Un jour, vers l’âge de 33 ans, tel le Christ en pleine résurrection, j’ai compris que j’étais blanc. Ça ne m’avait jamais frappé, ou plutôt je n’avais pas compris qu’être blanc allait avec une somme de bons plans, de passe-droits, de clins d’œil complices et autres menus détails comme : ne jamais avoir subi de contrôle d’identité en trente-trois ans. Somme de choses que je pensais être normales alors que, comme son nom l’indique, une chose normale est : une chose qui appartient à la norme, la norme étant la majorité, la majorité étant… ceux qui ont le pouvoir. Et en usent.
Demandez à un·e Blanc·he de vous décrire quelqu’un·e qu’iel aurait croisé dans la rue et lui aurait fait une remarque désagréable : si la réponse est « bah je sais pas… un mec normal quoi ! », c’est qu’a priori cette personne est blanche, mince, valide, sans religion apparente. Un homme qui porte une kippa ne sera pas décrit comme normal, mais comme juif. Une femme qui fait du 46 ?! Pas normale du tout, c’est une grosse ! Une femme portant un hijab ? Sûrement une islamiste !
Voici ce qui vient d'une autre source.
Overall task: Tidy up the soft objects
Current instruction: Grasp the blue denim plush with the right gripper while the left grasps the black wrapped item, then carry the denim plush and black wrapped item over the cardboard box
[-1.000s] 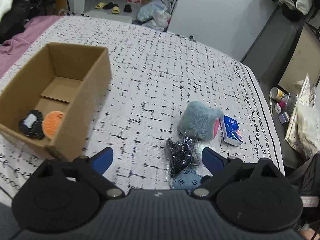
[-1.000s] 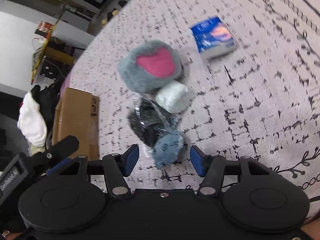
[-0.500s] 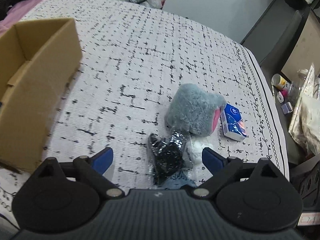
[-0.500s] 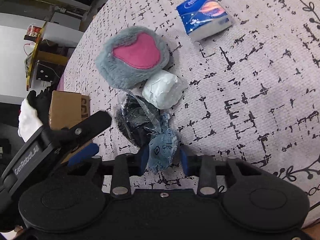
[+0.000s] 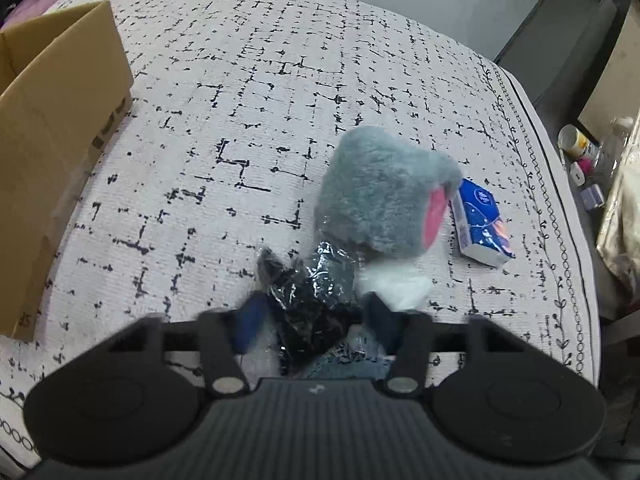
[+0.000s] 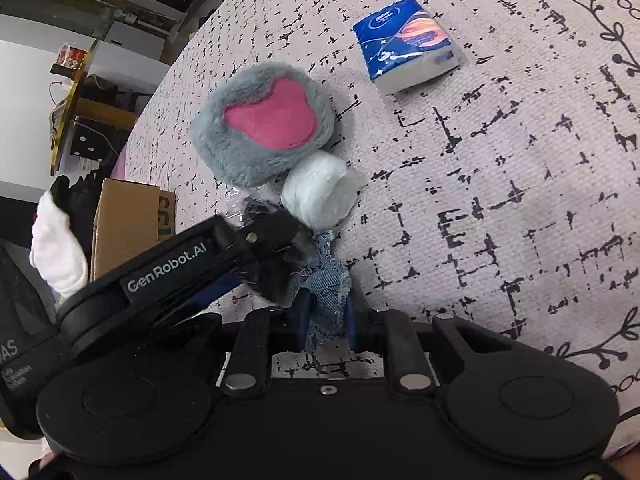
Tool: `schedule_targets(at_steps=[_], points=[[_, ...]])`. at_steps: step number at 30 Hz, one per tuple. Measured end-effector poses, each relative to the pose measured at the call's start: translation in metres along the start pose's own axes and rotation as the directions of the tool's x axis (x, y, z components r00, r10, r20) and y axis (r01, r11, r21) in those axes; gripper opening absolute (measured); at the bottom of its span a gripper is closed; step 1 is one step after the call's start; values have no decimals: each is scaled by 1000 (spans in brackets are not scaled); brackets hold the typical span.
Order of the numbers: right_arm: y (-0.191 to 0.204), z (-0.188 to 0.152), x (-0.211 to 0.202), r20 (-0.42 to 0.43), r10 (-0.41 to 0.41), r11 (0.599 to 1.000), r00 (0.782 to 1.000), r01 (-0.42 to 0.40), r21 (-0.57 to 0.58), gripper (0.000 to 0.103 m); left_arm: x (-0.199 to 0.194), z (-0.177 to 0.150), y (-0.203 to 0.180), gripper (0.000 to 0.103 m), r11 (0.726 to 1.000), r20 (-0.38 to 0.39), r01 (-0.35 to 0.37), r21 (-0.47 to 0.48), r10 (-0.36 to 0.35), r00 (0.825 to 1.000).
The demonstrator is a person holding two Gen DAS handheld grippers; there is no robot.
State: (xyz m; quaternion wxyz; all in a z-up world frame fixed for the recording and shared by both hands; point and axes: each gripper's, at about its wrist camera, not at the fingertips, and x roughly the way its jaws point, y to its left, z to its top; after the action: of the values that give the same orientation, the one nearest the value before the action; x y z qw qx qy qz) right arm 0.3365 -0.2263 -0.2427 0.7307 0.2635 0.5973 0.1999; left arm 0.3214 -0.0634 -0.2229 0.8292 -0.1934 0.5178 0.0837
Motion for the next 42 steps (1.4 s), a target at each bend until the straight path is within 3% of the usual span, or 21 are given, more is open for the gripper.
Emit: schedule_targets(at_steps=[3, 10, 17, 32, 42], points=[[2, -2, -4, 14, -1, 1000, 1000, 1, -9, 16, -10, -1, 3, 41, 1000, 7, -9, -14, 9, 1000], [17, -9, -15, 47, 0, 998, 999, 3, -61, 15, -39, -2, 21, 41, 999, 16, 2, -40, -1, 1000], [39, -15, -33, 103, 50, 988, 993, -34, -151, 14, -69, -2, 40, 41, 998, 36, 22, -58, -20, 999], [95, -32, -42, 176, 27, 971, 984, 17, -239, 14, -131, 8, 84, 41, 995, 142, 52, -88, -39, 989], [144, -35, -40, 182, 49, 960, 982, 4, -281, 14, -159, 23, 124, 41, 989, 205, 65, -133, -36, 978]])
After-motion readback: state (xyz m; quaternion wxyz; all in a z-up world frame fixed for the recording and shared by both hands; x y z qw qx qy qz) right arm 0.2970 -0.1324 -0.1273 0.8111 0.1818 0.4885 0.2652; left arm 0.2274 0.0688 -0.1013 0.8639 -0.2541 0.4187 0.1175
Et un jeune homme noir en jogging sweat-shirt alors, c’est quoi ? Un jeune ? Un Noir ? Un sportif ? Un mec normal ? Et puis quoi encore. Un jeune homme noir en jogging, c’est un coupable. Une menace. Un agresseur potentiel. Quelqu’un qui a sûrement du cannabis dans le sang et un casier judiciaire, comme l’a expliqué Laurence Taillade sur RTL début juin, sur un ton ironique et amusé, face à Rokhaya Diallo en parlant d’Adama Traoré. Comme si ces postulats légitimaient son arrestation brutale et sa mort.
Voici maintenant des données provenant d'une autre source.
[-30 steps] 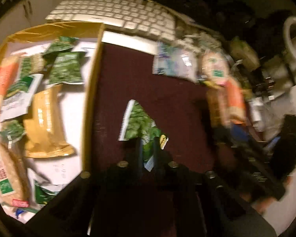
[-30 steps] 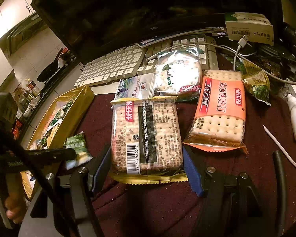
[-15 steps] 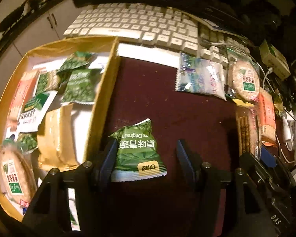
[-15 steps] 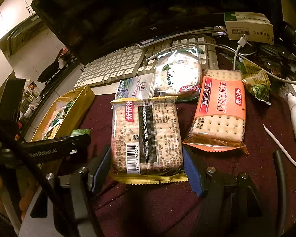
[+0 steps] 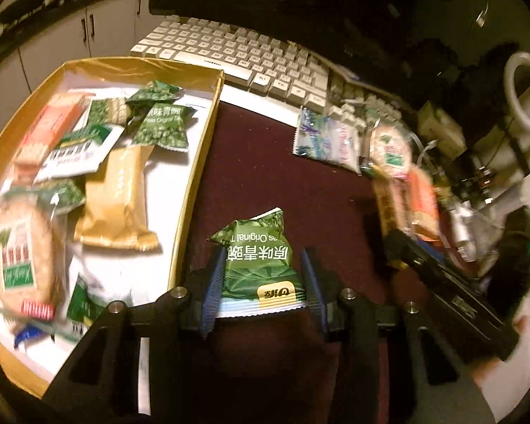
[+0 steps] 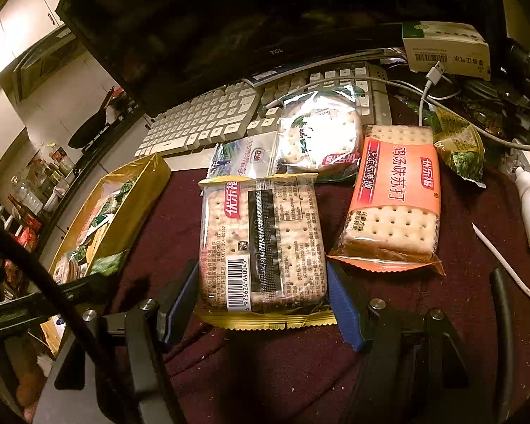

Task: Organize snacks
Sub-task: 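Carry the pea bag and the white cracker pack over the box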

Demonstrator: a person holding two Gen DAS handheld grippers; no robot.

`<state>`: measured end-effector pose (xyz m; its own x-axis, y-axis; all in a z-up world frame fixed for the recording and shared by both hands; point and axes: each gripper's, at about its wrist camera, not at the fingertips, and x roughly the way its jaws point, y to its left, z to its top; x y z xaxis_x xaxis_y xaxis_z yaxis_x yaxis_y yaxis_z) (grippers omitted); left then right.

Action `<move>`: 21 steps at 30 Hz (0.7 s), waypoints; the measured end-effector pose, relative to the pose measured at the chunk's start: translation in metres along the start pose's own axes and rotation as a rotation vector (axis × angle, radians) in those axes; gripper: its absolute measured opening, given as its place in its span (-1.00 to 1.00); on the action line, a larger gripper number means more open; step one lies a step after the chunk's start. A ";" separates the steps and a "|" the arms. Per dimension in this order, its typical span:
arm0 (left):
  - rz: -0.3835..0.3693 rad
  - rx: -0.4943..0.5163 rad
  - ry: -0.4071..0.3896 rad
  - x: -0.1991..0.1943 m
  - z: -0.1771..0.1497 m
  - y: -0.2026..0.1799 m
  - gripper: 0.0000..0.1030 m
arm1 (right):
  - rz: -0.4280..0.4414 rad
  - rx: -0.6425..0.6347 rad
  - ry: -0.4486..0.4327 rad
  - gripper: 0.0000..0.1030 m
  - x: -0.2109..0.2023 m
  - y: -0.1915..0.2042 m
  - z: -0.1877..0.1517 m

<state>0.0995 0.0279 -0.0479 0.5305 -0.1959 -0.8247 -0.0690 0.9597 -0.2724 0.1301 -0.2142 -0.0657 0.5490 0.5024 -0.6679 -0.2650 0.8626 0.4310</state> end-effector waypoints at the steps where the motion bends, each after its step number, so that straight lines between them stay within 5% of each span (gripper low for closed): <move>1: -0.012 -0.004 -0.006 -0.006 -0.003 0.000 -0.14 | 0.005 -0.004 -0.006 0.34 -0.001 0.001 0.000; 10: -0.070 -0.075 -0.117 -0.067 -0.010 0.032 -0.14 | 0.070 -0.052 -0.029 0.33 -0.003 0.010 -0.001; 16: -0.039 -0.182 -0.198 -0.103 -0.013 0.090 -0.14 | 0.059 -0.085 -0.026 0.33 -0.003 0.019 -0.001; 21: 0.014 -0.261 -0.242 -0.121 -0.019 0.137 -0.14 | 0.151 -0.103 -0.007 0.33 -0.002 0.057 0.002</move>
<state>0.0094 0.1796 0.0054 0.7109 -0.0999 -0.6961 -0.2746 0.8718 -0.4056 0.1153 -0.1659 -0.0386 0.5017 0.6269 -0.5960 -0.4246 0.7788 0.4618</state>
Depuis le décès de George Floyd – qui s’est accompagné d’une obsession enragée à nier la dimension systémique des violences policières en France –, ce qui me choque le plus est cette découverte soudaine, de la part des Blanc·hes, de la possibilité de s’identifier aux corps noirs. En 2020. Il aura donc fallu une vidéo, un snuff movie pour être exact, pour que l’identification ait lieu ?
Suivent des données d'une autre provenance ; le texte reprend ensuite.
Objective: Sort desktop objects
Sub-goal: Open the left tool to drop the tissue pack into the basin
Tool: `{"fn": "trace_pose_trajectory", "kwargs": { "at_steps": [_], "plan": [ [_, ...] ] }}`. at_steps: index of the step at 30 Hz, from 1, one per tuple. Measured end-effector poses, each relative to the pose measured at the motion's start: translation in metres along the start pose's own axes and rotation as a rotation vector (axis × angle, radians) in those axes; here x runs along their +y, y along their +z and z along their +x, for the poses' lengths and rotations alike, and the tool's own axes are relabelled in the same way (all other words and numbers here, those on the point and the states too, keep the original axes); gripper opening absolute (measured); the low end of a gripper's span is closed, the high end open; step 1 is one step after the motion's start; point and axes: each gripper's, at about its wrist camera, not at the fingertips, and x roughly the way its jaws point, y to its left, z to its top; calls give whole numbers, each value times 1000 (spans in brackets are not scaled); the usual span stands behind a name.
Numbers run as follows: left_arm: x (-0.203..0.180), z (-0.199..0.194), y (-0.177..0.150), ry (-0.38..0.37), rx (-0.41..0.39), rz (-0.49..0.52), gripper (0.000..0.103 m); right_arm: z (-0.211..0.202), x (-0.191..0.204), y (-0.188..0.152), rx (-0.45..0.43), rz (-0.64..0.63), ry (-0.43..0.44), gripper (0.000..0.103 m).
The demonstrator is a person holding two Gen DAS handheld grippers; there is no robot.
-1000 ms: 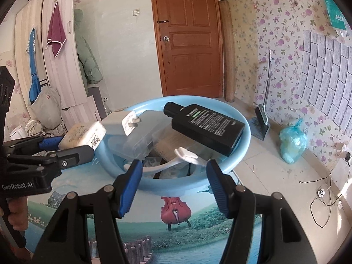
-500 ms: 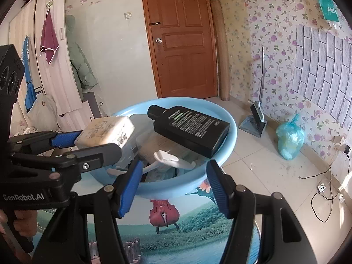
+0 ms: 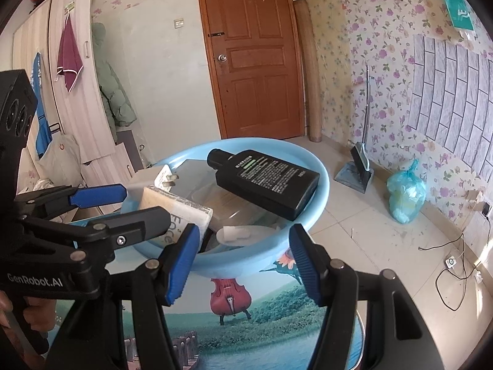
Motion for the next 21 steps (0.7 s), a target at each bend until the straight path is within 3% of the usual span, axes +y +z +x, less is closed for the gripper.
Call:
{"fn": "trace_pose_trajectory", "kwargs": {
  "at_steps": [14, 18, 21],
  "plan": [
    [14, -52, -9, 113, 22, -55, 94, -30, 20, 6, 14, 25, -14, 60],
    [22, -71, -15, 128, 27, -76, 95, -42, 32, 7, 18, 26, -8, 70],
    [26, -87, -22, 152, 22, -90, 95, -52, 41, 8, 20, 34, -1, 71]
  ]
}}
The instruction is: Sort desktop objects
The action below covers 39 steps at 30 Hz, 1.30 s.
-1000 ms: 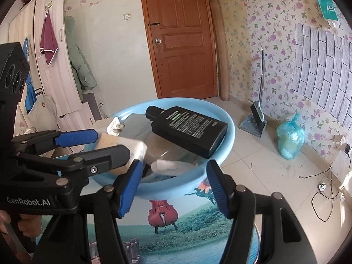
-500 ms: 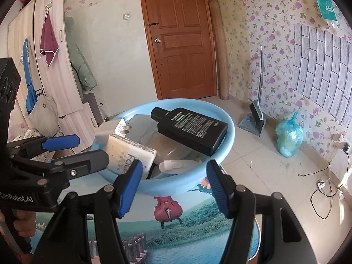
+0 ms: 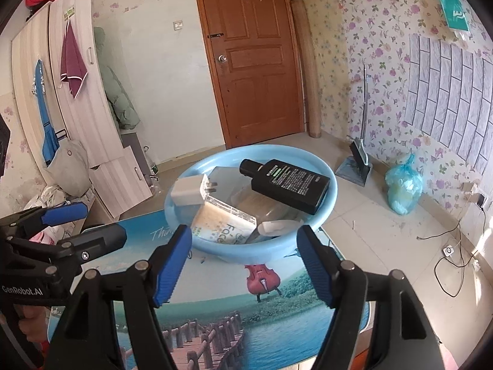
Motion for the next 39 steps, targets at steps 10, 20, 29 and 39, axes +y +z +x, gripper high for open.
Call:
{"fn": "trace_pose_trajectory", "kwargs": {
  "at_steps": [10, 20, 29, 39],
  "plan": [
    [25, -53, -24, 69, -60, -43, 95, -31, 42, -2, -13, -75, 46, 72],
    [38, -84, -41, 123, -95, -72, 101, -44, 54, -12, -6, -45, 78, 92],
    [42, -89, -48, 80, -78, -65, 103, -46, 57, -12, -19, -9, 41, 101],
    [40, -82, -49, 88, -106, -50, 103, -47, 52, -12, -66, -8, 36, 103]
  ]
}}
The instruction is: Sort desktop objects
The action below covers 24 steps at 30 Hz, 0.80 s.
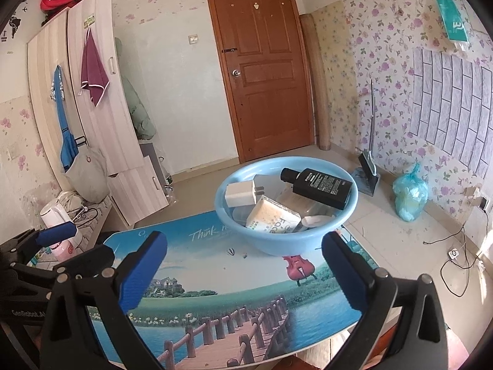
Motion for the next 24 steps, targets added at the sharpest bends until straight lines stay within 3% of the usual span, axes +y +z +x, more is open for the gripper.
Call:
{"fn": "trace_pose_trajectory", "kwargs": {
  "at_steps": [2, 6, 11, 15, 24],
  "plan": [
    [-3, 2, 0, 23, -19, 24, 103, 4, 0, -2, -1, 1, 4, 103],
    [-3, 12, -2, -17, -11, 24, 103, 12, -6, -7, 5, 23, -8, 103],
    [-7, 15, -8, 74, -112, 68, 103, 17, -9, -8, 19, 21, -27, 103],
    [1, 17, -5, 59, -79, 14, 103, 18, -8, -9, 18, 12, -30, 103],
    [-4, 15, -6, 21, -69, 22, 103, 20, -10, -10, 36, 11, -38, 103]
  ]
}}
Il est plus que temps, pour nous, les Blanc·hes, de reconnaître notre propre racisme. De l’identifier, de le traquer dans tous les recoins de notre inconscient, comportements et réflexes ataviques. De nous avouer que les victimes d’un massacre en RDC ou un attentat de Boko Haram au Mali nous touchent moins que celles du 11-Septembre. Non pas pour montrer que nous sommes de « gentil·les Blanc·hes pas racistes » qui attendent leurs cookies ; mais pour que ces prises de conscience nous poussent à agir matériellement. Reconnaître qu’il nous arrive de perpétuer l’oppression du fait de notre blanchité est un travail constant, vexant parfois quand on nous renvoie encore et toujours à notre fameux privilège alors qu’on aimerait juste entendre qu’on est un·e super allié·e ; ce n’est donc pas juste dire « ouh, les affreux racistes du Rassemblement national ! » (même si oui, ils sont dégueu) ou « ma femme est noire, comment veux-tu que je sois raciste ?! ». C’est reconnaître que notre place même dans la société s’est bâtie sur une oppression à très grande échelle, et que si on n’agit pas économiquement, politiquement et symboliquement contre, alors d’autres George et Adama continueront d’être tués.
Puisque nous, on nous laisse encore respirer, usons de nos réseaux, de nos cartes bleues et de nos voix jusqu’à la corde, pour que les leurs soient entendues plus fort et que leurs vies soient aussi sauves que les nôtres.